Student loan repayments
The income on which student loan repayments is assessed doesn’t include BIKs (unless these attract Class 1 NICs). Employees making student loan repayments need to complete a Self-Assessment return. But, where benefits are payrolled, the Self-Assessment process is unable to distinguish between BIKs that are expressed as taxable income by means of the benefits code and any balancing PAYE income, and an anomaly arises. The result is that student loan repayments appear as if they are due on the whole amount, including payrolled benefits. In the absence of changes to HMRC systems, which would be the best route, a suitable workaround needs to be found to overcome this anomaly.
Employment legislation
Employers should be aware that contractual terms may need to be revised, along with salary sacrifice and flexible benefits/reward statements. Employment law advice may need to be sought in this regard to ensure employers are not falling foul of any traps. It is also advisable in unionised settings for employers to formulate a way forward with the union.
Training and administrative focus
Payroll and HR staff will need to understand the changes being made so that they can handle queries and make changes to employee handbooks and intranet information, as well as explain payslips to employees. How will new starters and leavers be handled? If someone has a company car with a high BIK value, how will the balancing charge be treated when they leave the employment? Will they be keeping the car, or handing it back? Will they be in receipt of a termination payment? All of these questions will need to be considered.
Engagement letters and fees
Engagement letters and service level agreements will also need to be reviewed if you run an outsourced payroll bureau. This is so that services can be defined, responsibilities specified and work fully costed out. The loss of revenue from P11D work will hit some accountancy practices fairly hard, and this may not be able to be fully recouped through charging additional amounts per payslip for those employees who receive BIKs. Employers often miss the detail when it comes to preparing payslips and fail to appreciate the work that goes on behind the scenes. Historically, many accountancy practices have sold payroll services as a loss leader – perhaps it is time to change this perception once and for all.
Further thoughts
There are numerous other considerations such as employee communications, employees working under ’modified payroll’ arrangements, double taxation agreements and NICs certificates of coverage mechanisms.

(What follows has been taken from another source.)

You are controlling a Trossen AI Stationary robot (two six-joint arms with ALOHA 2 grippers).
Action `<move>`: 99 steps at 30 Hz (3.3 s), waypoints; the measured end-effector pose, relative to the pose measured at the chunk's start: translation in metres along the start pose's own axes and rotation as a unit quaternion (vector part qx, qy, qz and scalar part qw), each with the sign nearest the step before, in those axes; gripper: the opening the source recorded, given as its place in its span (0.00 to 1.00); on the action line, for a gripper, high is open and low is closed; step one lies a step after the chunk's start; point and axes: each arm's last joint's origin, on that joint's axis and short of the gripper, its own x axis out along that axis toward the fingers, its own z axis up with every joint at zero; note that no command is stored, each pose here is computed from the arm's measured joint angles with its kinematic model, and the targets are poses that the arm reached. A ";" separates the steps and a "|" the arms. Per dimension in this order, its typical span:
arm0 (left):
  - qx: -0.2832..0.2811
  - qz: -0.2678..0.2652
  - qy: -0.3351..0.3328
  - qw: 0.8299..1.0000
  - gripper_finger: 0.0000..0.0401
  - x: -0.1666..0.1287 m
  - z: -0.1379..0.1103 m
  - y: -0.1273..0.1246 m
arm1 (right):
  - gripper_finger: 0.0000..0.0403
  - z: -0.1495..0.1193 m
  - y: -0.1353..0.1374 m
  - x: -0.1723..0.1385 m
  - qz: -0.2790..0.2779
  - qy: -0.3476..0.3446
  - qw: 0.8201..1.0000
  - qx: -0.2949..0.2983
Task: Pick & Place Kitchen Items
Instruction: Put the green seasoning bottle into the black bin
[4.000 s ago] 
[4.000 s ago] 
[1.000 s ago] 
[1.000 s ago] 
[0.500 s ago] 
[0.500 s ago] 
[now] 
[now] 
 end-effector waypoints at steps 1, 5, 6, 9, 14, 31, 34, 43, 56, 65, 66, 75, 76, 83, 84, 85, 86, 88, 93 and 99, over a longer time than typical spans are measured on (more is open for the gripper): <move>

Draft legislation will be published later this year for consultation as part of the tax legislation cycle. It will be interesting to see what is planned and what effect the payrolling of BIKs has on the tax-geared penalties regime, as well as the inevitable employer compliance focus that will accompany it.
We hope that the PAYE Regulations and guidance will also be amended to take account of what an employer is permitted to deduct through payroll to ensure that no employee falls into hardship.
We wrote a letter on behalf of the EPG to the Financial Secretary to the Treasury (FST) to raise all of these issues, which has since prompted a response.